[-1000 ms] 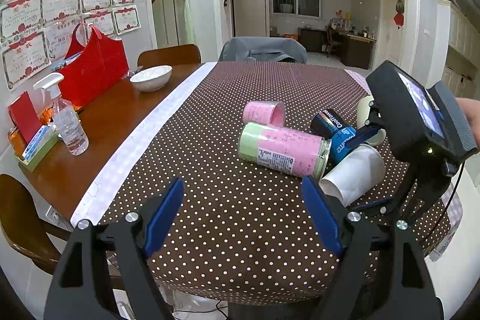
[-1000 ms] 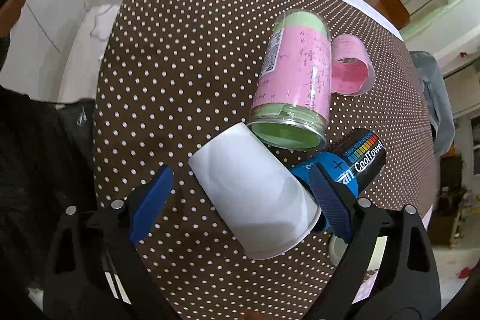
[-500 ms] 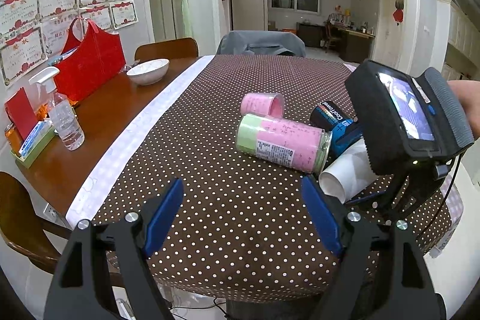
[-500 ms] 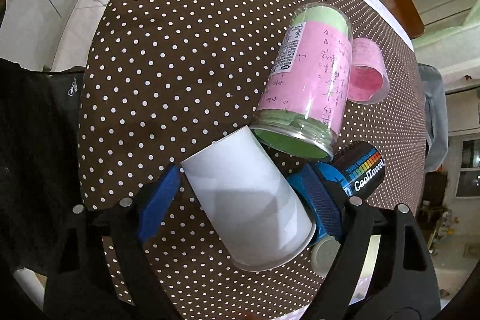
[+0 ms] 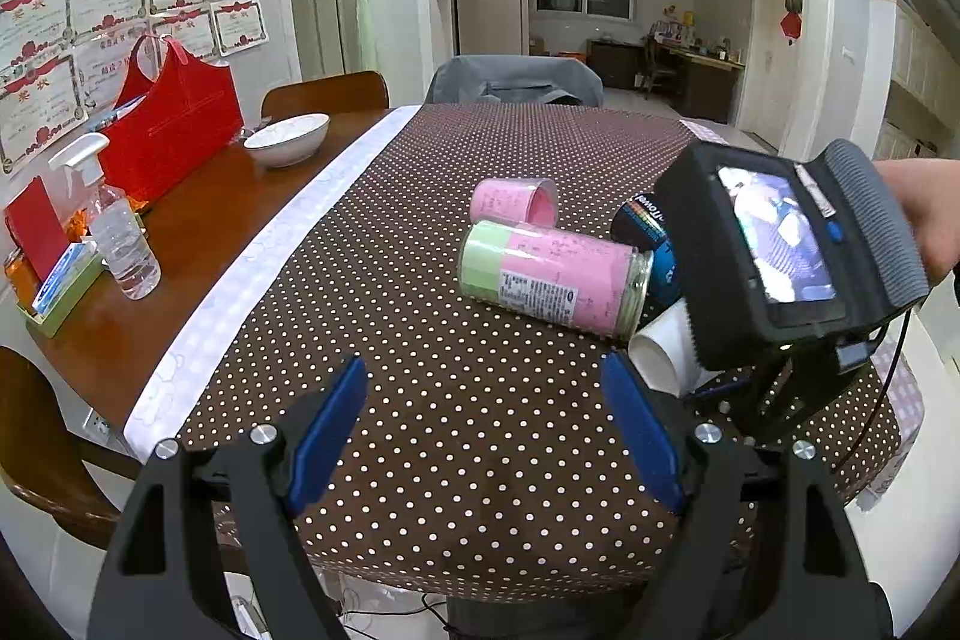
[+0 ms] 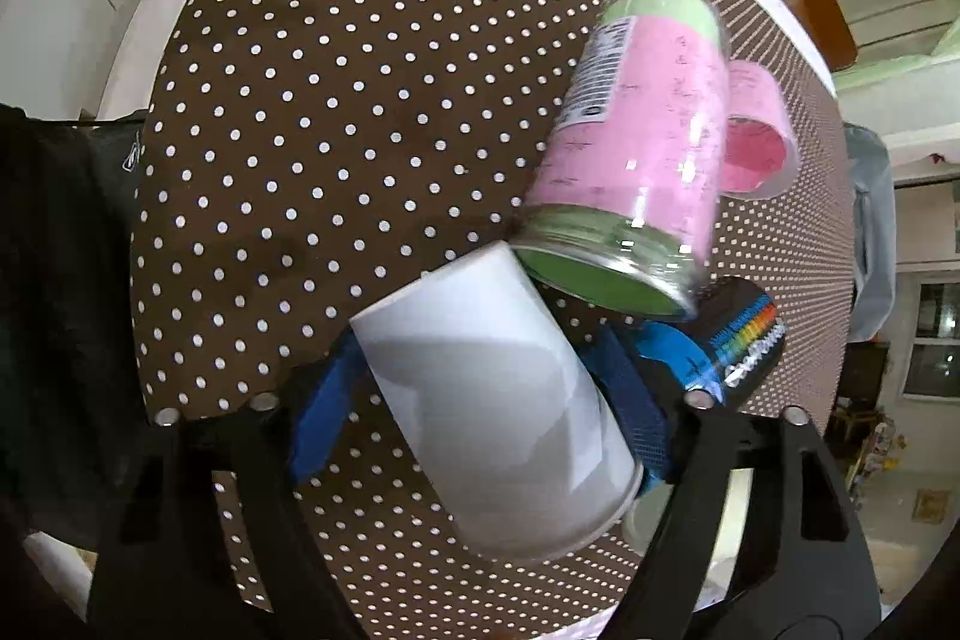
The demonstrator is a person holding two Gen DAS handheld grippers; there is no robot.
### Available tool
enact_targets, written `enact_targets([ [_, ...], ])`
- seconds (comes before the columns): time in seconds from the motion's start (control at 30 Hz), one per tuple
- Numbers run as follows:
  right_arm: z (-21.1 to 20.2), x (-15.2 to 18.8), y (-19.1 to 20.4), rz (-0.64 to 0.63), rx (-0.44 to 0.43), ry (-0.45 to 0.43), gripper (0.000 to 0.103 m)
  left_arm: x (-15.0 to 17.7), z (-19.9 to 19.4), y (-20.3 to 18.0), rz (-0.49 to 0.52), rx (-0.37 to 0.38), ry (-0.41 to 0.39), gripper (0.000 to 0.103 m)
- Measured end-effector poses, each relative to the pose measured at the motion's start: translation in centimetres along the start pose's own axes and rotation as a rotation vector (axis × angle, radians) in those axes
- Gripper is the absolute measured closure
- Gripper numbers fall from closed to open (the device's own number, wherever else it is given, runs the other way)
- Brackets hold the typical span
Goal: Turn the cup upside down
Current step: 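Close the right gripper on the white cup's body and lift it, then rotate the white cup rim-down with the right gripper and lower it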
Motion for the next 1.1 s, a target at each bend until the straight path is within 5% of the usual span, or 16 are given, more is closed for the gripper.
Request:
enact_targets([
  [0.37, -3.0, 3.2, -2.4, 0.274, -0.091, -0.19, 0.041, 0.0, -0.5, -0.5, 0.009, 0.008, -0.017, 0.024],
  [0.8, -6.5, 12.1, -3.4, 0.845, -0.24, -0.67, 0.042, -0.8, -2.2, -2.3, 0.04, 0.031, -0.048, 0.024],
  [1.1, -7.8, 12.8, -2.7, 1.031, -0.156, -0.845, 0.042, -1.3, -3.2, -3.2, 0.06, 0.03, -0.066, 0.024],
])
Point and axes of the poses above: each gripper's, at about its wrist camera, not at the fingertips, and z roughly the way its jaws point, y to its left, x to its underside, the point moved 1 cm from there along z, roughly the way its jaws point, and after that the axes turned 3 degrees about z, right-handed, at the moved point
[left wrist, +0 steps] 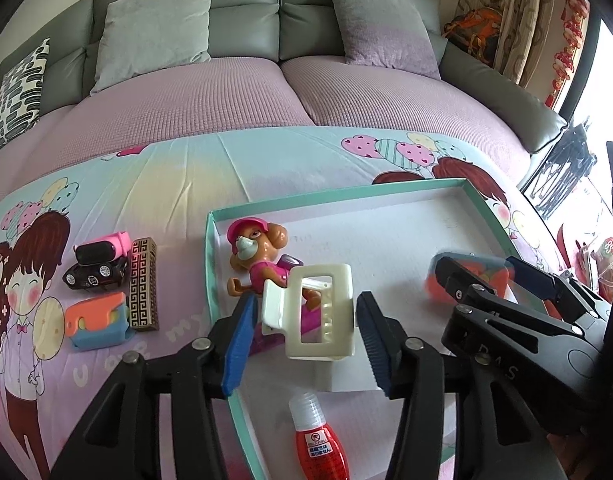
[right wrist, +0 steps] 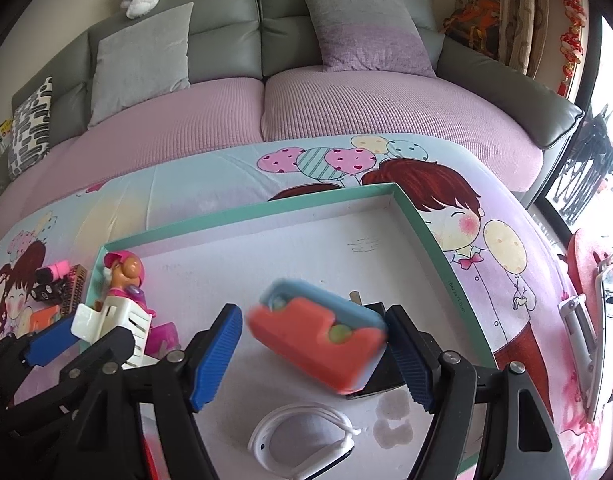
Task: Organize rigid objects
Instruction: 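Open the right tool to drop the case into the tray while the left tool holds the clip, then open the left tool to drop the white hair clip into the tray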
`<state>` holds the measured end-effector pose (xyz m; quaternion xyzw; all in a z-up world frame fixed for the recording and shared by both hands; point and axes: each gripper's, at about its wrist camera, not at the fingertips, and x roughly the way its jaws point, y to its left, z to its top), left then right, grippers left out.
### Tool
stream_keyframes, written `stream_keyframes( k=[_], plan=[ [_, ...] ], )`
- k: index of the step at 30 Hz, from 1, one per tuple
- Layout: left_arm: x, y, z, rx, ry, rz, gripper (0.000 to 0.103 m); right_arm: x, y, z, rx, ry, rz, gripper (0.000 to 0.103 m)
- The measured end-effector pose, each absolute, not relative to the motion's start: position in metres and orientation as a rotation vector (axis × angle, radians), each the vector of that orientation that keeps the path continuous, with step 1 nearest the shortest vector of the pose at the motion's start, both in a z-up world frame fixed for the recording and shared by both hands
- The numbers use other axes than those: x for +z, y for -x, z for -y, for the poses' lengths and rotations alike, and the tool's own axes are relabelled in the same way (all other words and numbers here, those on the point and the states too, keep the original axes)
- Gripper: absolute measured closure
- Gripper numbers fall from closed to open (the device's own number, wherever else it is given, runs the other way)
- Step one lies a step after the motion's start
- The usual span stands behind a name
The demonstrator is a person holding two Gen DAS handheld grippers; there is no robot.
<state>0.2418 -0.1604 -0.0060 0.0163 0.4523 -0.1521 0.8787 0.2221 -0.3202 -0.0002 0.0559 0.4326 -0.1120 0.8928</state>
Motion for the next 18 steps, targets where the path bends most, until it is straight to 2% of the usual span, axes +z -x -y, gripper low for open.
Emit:
stream_keyframes(
  k=[2, 7, 10, 14, 18],
  plan=[
    [-0.004, -0.241, 0.158, -0.319, -0.026, -0.941, 0.047, 0.001, -0.221, 0.321, -0.234, -0.118, -0.891, 0.022],
    [0.006, -0.238, 0.152, -0.316, -0.02, -0.916, 0.044, 0.011, -0.217, 0.323, -0.241, -0.122, -0.851, 0.007],
    [0.013, -0.236, 0.146, -0.296, -0.012, -0.892, 0.037, 0.015, -0.216, 0.323, -0.236, -0.13, -0.824, 0.001],
    [0.019, -0.236, 0.137, -0.266, -0.006, -0.872, 0.033, 0.017, -0.215, 0.321, -0.221, -0.129, -0.805, 0.0],
    [0.019, -0.239, 0.123, -0.21, 0.011, -0.869, 0.024, 0.016, -0.217, 0.314, -0.202, -0.113, -0.803, 0.0]
  ],
)
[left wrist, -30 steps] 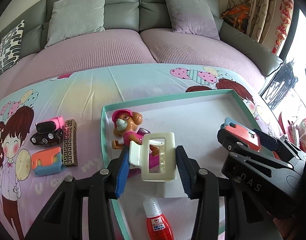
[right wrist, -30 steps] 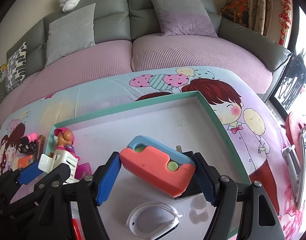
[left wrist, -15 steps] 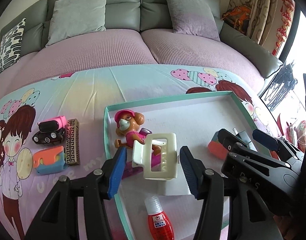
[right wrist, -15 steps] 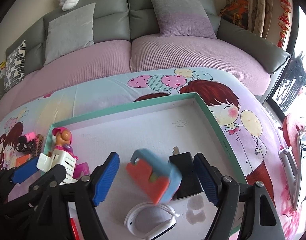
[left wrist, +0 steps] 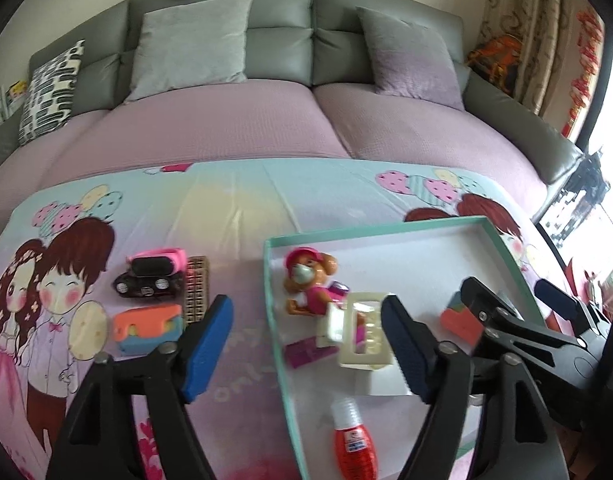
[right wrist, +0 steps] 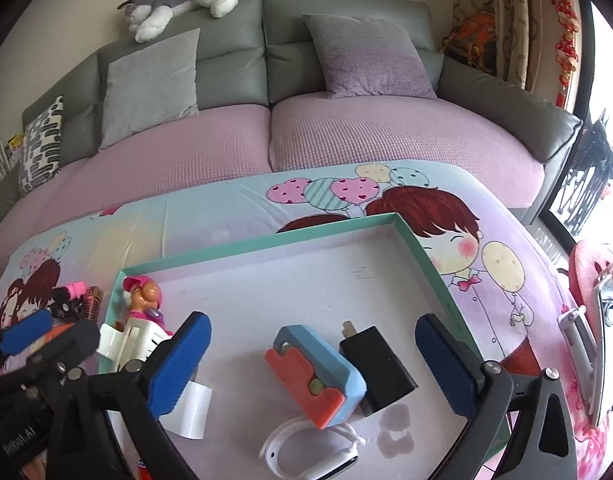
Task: Organize rigid objects
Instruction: 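Open the left tool to drop the white hair clip into the tray, then move the left tool to the orange-blue case while the right tool approaches the patterned bar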
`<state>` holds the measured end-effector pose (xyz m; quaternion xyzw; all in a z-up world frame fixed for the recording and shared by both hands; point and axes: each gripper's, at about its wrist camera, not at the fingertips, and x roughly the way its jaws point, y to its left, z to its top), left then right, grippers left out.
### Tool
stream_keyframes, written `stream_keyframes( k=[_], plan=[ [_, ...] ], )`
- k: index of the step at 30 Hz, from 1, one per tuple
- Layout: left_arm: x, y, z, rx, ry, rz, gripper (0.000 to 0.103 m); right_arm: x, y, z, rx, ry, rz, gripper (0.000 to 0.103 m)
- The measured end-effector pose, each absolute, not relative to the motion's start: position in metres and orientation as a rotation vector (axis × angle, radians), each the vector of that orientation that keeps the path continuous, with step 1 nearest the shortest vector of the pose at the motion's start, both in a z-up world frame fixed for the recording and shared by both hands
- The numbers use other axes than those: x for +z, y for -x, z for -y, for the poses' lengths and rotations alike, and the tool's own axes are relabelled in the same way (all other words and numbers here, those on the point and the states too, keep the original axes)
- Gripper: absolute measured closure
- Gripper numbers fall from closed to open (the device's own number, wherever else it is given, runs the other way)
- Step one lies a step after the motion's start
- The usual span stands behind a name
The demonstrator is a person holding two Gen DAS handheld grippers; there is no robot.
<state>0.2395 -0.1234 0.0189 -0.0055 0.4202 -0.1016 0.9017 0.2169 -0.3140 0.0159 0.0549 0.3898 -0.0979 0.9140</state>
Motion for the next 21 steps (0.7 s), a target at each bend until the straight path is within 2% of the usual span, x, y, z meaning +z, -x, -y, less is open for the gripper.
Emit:
stream_keyframes(
  k=[4, 6, 19, 21],
  plan=[
    [0.017, -0.243, 0.106, -0.159, 0.059, -0.866, 0.018, 0.016, -0.217, 0.309, -0.181, -0.115, -0.793, 0.0],
    [0.015, -0.245, 0.1, -0.126, 0.063, -0.855, 0.009, 0.016, -0.218, 0.308, -0.176, -0.119, -0.792, 0.0],
    [0.015, -0.245, 0.036, 0.112, 0.106, -0.777, 0.007, 0.023, -0.218, 0.277, -0.047, -0.131, -0.731, 0.0],
    [0.014, -0.244, 0.023, 0.152, 0.126, -0.781, 0.002, 0.024, -0.22, 0.265, -0.019, -0.11, -0.735, 0.0]
  ],
)
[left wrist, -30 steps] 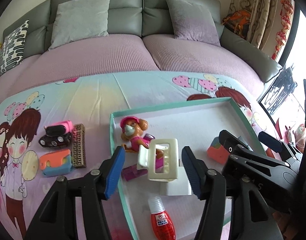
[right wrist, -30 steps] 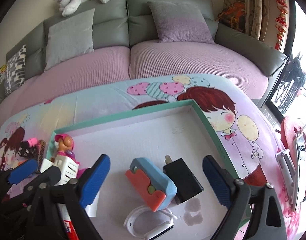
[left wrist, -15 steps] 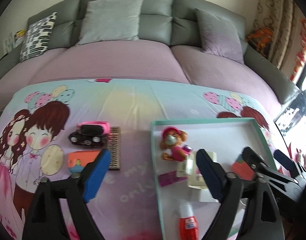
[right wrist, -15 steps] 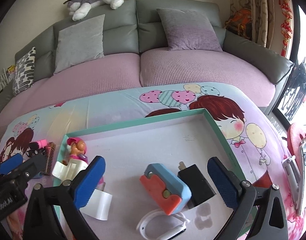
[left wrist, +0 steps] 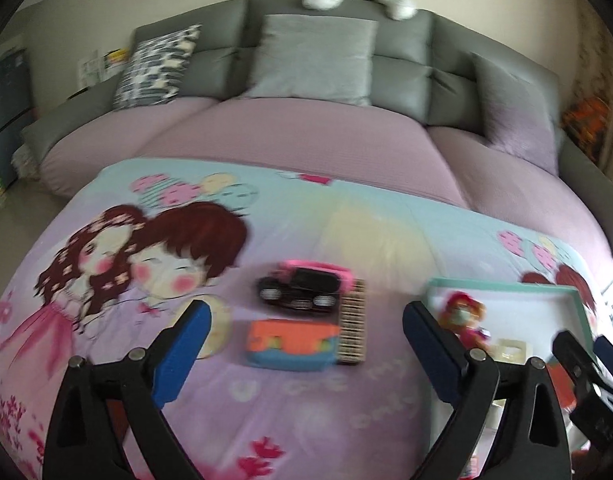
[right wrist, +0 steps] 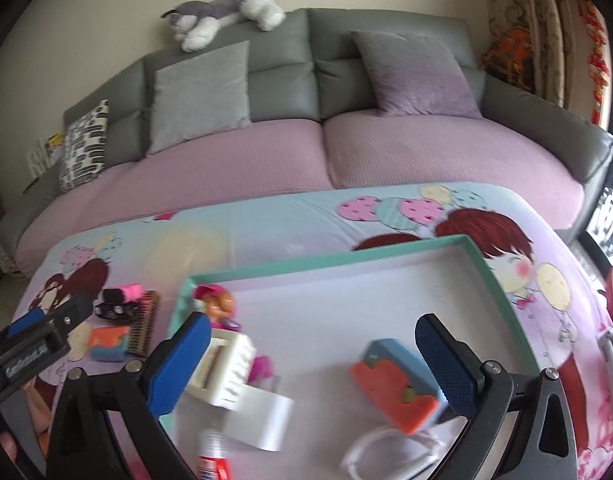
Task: Organize rigid objects
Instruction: 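Move the left tool to the orange-blue case while the right tool approaches the patterned bar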
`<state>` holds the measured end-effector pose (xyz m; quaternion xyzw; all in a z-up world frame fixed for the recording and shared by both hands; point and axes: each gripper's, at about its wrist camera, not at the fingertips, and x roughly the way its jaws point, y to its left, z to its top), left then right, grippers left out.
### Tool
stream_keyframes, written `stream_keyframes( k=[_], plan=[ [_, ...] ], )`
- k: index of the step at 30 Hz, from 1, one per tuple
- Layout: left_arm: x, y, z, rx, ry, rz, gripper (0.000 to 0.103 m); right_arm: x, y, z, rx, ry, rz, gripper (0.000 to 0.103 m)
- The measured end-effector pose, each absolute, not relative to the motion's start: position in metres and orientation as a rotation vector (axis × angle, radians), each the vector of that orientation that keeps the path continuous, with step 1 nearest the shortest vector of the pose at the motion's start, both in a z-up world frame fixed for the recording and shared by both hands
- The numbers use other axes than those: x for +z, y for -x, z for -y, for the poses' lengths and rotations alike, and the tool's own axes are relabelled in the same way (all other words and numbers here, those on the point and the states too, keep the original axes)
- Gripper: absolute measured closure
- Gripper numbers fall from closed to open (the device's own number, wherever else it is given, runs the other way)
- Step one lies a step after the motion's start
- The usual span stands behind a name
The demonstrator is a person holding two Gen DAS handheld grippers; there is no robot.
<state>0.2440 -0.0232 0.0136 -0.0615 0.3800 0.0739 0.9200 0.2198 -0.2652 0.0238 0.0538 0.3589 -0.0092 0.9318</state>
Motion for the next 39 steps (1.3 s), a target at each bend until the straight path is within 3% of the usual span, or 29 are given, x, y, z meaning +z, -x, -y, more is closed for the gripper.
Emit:
stream_keyframes(
  k=[9, 19, 39],
  plan=[
    [-0.004, -0.243, -0.03, 0.249, 0.214, -0.834, 0.0, 0.009, -0.227, 0.224, 0.088, -0.109, -0.802, 0.0],
    [-0.046, -0.269, -0.001, 0.096, 0.191, -0.984, 0.0, 0.004, -0.229, 0.216, 0.071, -0.094, -0.829, 0.0],
    [-0.059, -0.276, -0.011, 0.211, 0.134, -1.002, 0.0, 0.001, -0.231, 0.211, 0.082, -0.092, -0.855, 0.0]
  ],
)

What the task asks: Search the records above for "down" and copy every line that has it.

Reply to the exercise:
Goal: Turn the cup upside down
Current step: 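Close the right gripper on the white cup's body and lift it, then rotate the white cup rim-down with the right gripper and lower it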

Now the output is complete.